- _Task item_: Where in the listing does the word "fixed" appear? Report each line that holds it.

□ □ □ □

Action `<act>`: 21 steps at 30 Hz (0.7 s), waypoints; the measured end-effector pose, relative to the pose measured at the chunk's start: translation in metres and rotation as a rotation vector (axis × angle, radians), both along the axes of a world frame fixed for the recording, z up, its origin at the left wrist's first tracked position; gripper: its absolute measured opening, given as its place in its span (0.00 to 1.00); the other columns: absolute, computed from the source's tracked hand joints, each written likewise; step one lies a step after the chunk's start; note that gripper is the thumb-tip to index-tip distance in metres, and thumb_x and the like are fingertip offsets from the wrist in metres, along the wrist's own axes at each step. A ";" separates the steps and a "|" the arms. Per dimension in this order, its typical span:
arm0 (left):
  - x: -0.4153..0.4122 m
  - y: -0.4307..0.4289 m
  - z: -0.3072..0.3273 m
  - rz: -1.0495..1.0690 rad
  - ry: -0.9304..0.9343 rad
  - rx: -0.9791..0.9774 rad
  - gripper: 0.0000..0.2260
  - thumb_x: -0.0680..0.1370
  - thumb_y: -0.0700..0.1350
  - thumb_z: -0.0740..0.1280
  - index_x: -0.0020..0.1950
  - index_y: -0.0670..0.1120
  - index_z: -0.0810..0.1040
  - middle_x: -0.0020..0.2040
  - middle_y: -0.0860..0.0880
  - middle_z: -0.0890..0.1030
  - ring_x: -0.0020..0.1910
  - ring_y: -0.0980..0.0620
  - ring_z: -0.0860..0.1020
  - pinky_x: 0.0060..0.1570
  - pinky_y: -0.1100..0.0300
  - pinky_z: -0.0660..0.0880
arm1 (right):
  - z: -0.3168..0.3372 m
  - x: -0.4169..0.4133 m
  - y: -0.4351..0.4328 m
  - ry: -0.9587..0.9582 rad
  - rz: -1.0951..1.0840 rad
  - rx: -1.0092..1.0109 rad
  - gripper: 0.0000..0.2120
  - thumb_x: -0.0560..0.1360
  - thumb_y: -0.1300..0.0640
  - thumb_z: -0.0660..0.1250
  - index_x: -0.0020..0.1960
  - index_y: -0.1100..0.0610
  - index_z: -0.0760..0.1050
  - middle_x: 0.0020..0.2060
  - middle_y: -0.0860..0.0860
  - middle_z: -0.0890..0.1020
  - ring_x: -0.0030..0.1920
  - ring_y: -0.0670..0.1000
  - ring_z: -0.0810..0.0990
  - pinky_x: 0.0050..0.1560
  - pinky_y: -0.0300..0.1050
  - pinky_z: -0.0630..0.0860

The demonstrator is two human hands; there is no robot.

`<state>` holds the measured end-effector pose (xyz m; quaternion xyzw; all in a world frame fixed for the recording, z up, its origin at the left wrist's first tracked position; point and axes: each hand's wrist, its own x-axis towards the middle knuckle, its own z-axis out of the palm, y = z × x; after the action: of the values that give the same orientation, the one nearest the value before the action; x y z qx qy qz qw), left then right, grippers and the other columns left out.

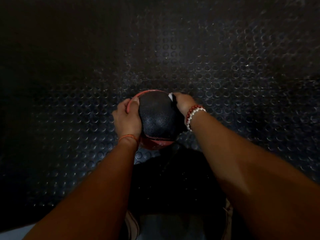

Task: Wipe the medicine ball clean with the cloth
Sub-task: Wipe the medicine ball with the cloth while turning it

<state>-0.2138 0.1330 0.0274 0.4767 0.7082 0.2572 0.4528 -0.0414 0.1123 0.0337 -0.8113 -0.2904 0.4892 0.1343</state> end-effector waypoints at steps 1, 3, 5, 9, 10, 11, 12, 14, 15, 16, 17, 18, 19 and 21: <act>0.000 0.001 0.000 -0.001 0.002 -0.003 0.24 0.71 0.65 0.62 0.59 0.53 0.80 0.61 0.49 0.77 0.58 0.51 0.76 0.65 0.49 0.72 | -0.001 -0.005 -0.007 0.037 -0.100 -0.021 0.20 0.84 0.57 0.48 0.71 0.63 0.68 0.67 0.63 0.72 0.67 0.61 0.70 0.64 0.47 0.65; 0.000 0.001 -0.001 -0.008 0.003 -0.004 0.23 0.72 0.64 0.62 0.60 0.53 0.79 0.61 0.49 0.77 0.57 0.52 0.76 0.64 0.51 0.71 | -0.001 -0.016 -0.020 0.037 -0.275 0.037 0.19 0.83 0.56 0.48 0.67 0.62 0.70 0.66 0.63 0.73 0.66 0.62 0.71 0.64 0.49 0.66; 0.000 0.001 -0.001 -0.013 0.008 0.004 0.20 0.75 0.62 0.63 0.60 0.52 0.79 0.61 0.49 0.75 0.56 0.52 0.75 0.63 0.54 0.71 | 0.006 -0.035 -0.030 0.029 -0.416 0.157 0.20 0.82 0.51 0.51 0.66 0.59 0.72 0.67 0.62 0.71 0.65 0.61 0.71 0.65 0.50 0.66; -0.003 0.002 -0.002 -0.044 0.005 0.009 0.20 0.75 0.61 0.61 0.60 0.52 0.79 0.61 0.47 0.76 0.56 0.51 0.76 0.58 0.55 0.71 | 0.017 -0.060 -0.036 -0.209 -0.189 0.311 0.24 0.80 0.46 0.52 0.74 0.51 0.63 0.72 0.55 0.64 0.70 0.62 0.65 0.71 0.57 0.63; -0.003 0.001 -0.002 -0.048 0.006 0.011 0.21 0.75 0.61 0.61 0.60 0.52 0.78 0.61 0.47 0.77 0.56 0.51 0.76 0.59 0.54 0.72 | 0.019 -0.060 -0.033 -0.258 -0.117 0.355 0.24 0.80 0.45 0.53 0.75 0.50 0.63 0.73 0.54 0.64 0.71 0.62 0.64 0.71 0.58 0.62; -0.004 0.000 -0.003 -0.047 0.006 0.013 0.21 0.74 0.62 0.61 0.60 0.52 0.78 0.61 0.46 0.77 0.56 0.50 0.76 0.60 0.52 0.73 | 0.018 -0.058 -0.028 -0.281 -0.059 0.391 0.24 0.80 0.45 0.53 0.74 0.50 0.64 0.72 0.53 0.65 0.71 0.62 0.64 0.71 0.59 0.63; -0.004 -0.001 -0.003 -0.046 0.005 0.015 0.22 0.73 0.63 0.61 0.59 0.52 0.78 0.60 0.46 0.77 0.56 0.50 0.76 0.61 0.51 0.73 | 0.017 -0.054 -0.022 -0.291 0.004 0.404 0.23 0.79 0.45 0.53 0.73 0.49 0.66 0.71 0.52 0.66 0.70 0.61 0.66 0.70 0.58 0.64; -0.004 -0.003 -0.002 -0.048 -0.002 0.014 0.24 0.71 0.65 0.60 0.59 0.53 0.78 0.60 0.47 0.77 0.56 0.50 0.77 0.62 0.49 0.74 | 0.016 -0.044 -0.008 -0.232 0.063 0.396 0.21 0.80 0.46 0.53 0.70 0.49 0.71 0.68 0.53 0.70 0.67 0.60 0.70 0.68 0.54 0.67; -0.004 -0.003 -0.001 -0.045 -0.005 0.012 0.25 0.70 0.66 0.60 0.59 0.54 0.79 0.60 0.47 0.77 0.56 0.50 0.77 0.62 0.48 0.74 | 0.019 -0.038 -0.002 -0.169 0.054 0.374 0.19 0.80 0.47 0.54 0.67 0.50 0.74 0.66 0.54 0.73 0.65 0.59 0.72 0.66 0.50 0.68; -0.004 -0.003 -0.001 -0.041 -0.006 0.010 0.26 0.69 0.67 0.60 0.59 0.54 0.79 0.60 0.47 0.77 0.56 0.50 0.77 0.62 0.48 0.74 | 0.022 -0.031 0.005 -0.107 0.036 0.352 0.18 0.81 0.48 0.54 0.63 0.51 0.77 0.63 0.55 0.75 0.63 0.58 0.74 0.62 0.47 0.69; -0.003 -0.003 -0.001 -0.038 -0.002 0.008 0.27 0.68 0.67 0.60 0.59 0.53 0.79 0.60 0.47 0.78 0.56 0.50 0.77 0.63 0.48 0.74 | 0.024 -0.023 0.010 -0.050 0.040 0.321 0.16 0.81 0.50 0.55 0.59 0.54 0.78 0.61 0.56 0.77 0.62 0.57 0.75 0.58 0.45 0.69; -0.002 -0.003 0.000 -0.034 -0.001 0.007 0.27 0.68 0.67 0.60 0.59 0.53 0.79 0.60 0.47 0.78 0.56 0.51 0.77 0.63 0.48 0.73 | 0.026 -0.018 0.014 0.005 0.057 0.276 0.16 0.81 0.53 0.55 0.60 0.56 0.78 0.61 0.57 0.78 0.63 0.57 0.75 0.58 0.43 0.68; -0.001 -0.003 0.001 -0.026 0.000 0.006 0.26 0.69 0.67 0.61 0.59 0.53 0.79 0.60 0.47 0.78 0.56 0.51 0.77 0.63 0.49 0.73 | 0.028 -0.014 0.015 0.043 0.044 0.231 0.16 0.82 0.56 0.54 0.63 0.60 0.75 0.64 0.58 0.76 0.65 0.57 0.74 0.61 0.42 0.66; 0.001 -0.004 0.002 -0.020 -0.004 -0.003 0.25 0.69 0.67 0.61 0.59 0.54 0.79 0.60 0.48 0.78 0.57 0.51 0.77 0.63 0.48 0.73 | 0.026 -0.008 0.013 0.039 0.052 0.183 0.18 0.83 0.57 0.52 0.69 0.63 0.70 0.68 0.60 0.73 0.68 0.58 0.71 0.66 0.40 0.60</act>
<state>-0.2127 0.1290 0.0291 0.4825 0.7029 0.2527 0.4574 -0.0494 0.1251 0.0592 -0.7783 -0.3520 0.4797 0.2008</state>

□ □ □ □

- _Exercise result_:
Action `<act>`: 21 steps at 30 Hz (0.7 s), waypoints; the measured end-effector pose, relative to the pose measured at the chunk's start: translation in metres and rotation as a rotation vector (axis × angle, radians), both along the axes of a world frame fixed for the recording, z up, its origin at the left wrist's first tracked position; gripper: its absolute measured opening, given as its place in its span (0.00 to 1.00); the other columns: absolute, computed from the source's tracked hand joints, each written likewise; step one lies a step after the chunk's start; note that gripper is the thumb-tip to index-tip distance in metres, and thumb_x and the like are fingertip offsets from the wrist in metres, along the wrist's own axes at each step. A ";" separates the steps and a "|" the arms. Per dimension in this order, its typical span:
`<state>` holds the measured end-effector pose (xyz m; quaternion xyzw; all in a world frame fixed for the recording, z up, its origin at the left wrist's first tracked position; point and axes: each hand's wrist, its own x-axis towards the middle knuckle, its own z-axis out of the palm, y = z × x; after the action: of the values that give the same orientation, the one nearest the value before the action; x y z qx qy qz qw), left then right, grippers and the other columns left out.

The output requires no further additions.